§ EXERCISE DATA:

◇ ◇ ◇ ◇

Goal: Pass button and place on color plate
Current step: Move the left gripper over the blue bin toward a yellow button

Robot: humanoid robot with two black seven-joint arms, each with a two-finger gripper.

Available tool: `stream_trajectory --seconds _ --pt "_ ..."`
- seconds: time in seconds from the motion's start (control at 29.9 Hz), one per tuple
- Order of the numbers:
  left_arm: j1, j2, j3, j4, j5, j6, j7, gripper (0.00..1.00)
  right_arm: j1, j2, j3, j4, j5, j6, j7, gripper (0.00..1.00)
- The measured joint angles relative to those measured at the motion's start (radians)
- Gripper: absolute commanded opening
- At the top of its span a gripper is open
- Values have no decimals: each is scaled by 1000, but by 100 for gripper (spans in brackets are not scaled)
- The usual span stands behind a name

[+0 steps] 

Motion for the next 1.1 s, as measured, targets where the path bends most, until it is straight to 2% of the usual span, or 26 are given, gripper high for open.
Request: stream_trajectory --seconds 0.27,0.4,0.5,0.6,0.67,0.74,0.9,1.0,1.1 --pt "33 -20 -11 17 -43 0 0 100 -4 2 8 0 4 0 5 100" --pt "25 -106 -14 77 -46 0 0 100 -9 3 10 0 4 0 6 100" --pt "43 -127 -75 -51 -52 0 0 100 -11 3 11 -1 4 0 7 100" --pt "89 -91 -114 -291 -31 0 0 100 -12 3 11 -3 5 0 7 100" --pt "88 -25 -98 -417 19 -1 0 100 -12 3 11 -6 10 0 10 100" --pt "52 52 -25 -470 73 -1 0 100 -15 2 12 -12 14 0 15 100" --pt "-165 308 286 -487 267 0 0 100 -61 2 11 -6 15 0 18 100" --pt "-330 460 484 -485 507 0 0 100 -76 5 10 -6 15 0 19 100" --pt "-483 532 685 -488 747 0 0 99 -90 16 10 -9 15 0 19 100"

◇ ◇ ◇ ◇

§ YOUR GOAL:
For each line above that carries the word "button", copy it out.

§ TASK RESPONSE:
Goal: Pass button and place on color plate
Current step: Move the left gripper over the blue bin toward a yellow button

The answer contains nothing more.